Is Damore a Whistleblower?

Another route Damore could try is claiming to be a whistleblower. Affirmative action programs are often viewed as discriminatory against “majority” groups like white men. Since employment law prohibits discrimination based on race or gender, Google’s plans to admit only women into certain programs would be potentially discriminatory. If that is true, then Damore is a whistleblower against such discrimination.

Of course, claiming to be a whistleblower only works if Google is breaking the law and Damore is reporting it. Affirmative action programs have survived this long because courts often do not consider them illegal discrimination. The racism and sexism that employment law protects against is based on animus – hostility towards a certain group. Proponents have often won by arguing that their discrimination is based on helping certain groups rather than putting down other groups. Affirmative action is not about being anti-men, but pro-women. The fact that there are only two genders and that one is automatically disfavored if the other gender is favored doesn’t often enter into the analysis.

A Sign of the Times

Ironically, the Civil Rights Act that an employment attorney might try to invoke is premised on the very principles that Damore was writing against. The Civil Rights Act is premised on the idea of protecting race and gender. Granted, most employment suits are brought to protect specific races and genders, but the overall focus is on a person’s surface traits instead of viewpoint discrimination. At this time, there is simply no legal framework Damore could use to receive compensation for his termination.
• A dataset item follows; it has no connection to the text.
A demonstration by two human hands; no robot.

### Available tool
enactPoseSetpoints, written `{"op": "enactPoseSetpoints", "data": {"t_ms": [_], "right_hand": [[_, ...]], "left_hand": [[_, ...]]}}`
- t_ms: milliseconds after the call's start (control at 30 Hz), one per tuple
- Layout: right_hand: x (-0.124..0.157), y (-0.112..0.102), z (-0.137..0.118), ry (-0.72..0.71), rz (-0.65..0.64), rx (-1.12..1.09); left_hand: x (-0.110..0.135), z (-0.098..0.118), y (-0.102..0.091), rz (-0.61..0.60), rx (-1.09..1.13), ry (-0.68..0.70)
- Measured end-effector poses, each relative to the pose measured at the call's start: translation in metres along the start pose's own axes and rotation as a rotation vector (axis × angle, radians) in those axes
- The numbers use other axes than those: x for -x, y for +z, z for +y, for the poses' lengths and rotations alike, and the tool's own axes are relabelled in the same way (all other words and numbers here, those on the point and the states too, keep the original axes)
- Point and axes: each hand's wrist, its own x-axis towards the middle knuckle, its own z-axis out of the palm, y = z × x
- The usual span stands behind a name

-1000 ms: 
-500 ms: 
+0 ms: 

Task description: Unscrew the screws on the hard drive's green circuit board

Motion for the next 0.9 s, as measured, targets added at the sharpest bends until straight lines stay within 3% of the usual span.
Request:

This is a real shame though. Damore’s memo was articulate and very persuasive. It had a clear thesis, its premises were supported by examples, and it pinpointed specific problems and offered solutions to the problems it identified. To be sure, Damore himself makes a number of assumptions and has a number of biases in his own memo. Still, Damore makes a number of points that are very interesting and engaging. As a hiring manager, I did notice that men were more likely to ask for and negotiate for a higher salary than women. Whether or not that discrepancy exists because of biological differences is up to debate, but that is the point. Google should have engaged in that debate instead of firing the author of that debate.

Google has failed to live up to its business values and philosophies by terminating Damore. But the damage is not limited to Google’s reputation or bottom line. It is rare today to find thoughtful and intelligent political discussion in the public sphere; last year’s presidential election is an example of exactly how far we, as a nation, have fallen in that regard.

Google had a perfect opportunity to engage in the kind of frank debate that the public desperately needs. Google dropped the ball. Small wonder then, that a brainless sound bite machine like Donald Trump should prevail in today’s political environment, when even Google derides an opportunity for outstanding debate. I hope Damore finds a worthy opponent to continue his discussion. In the meantime, I will mourn for our public discourse.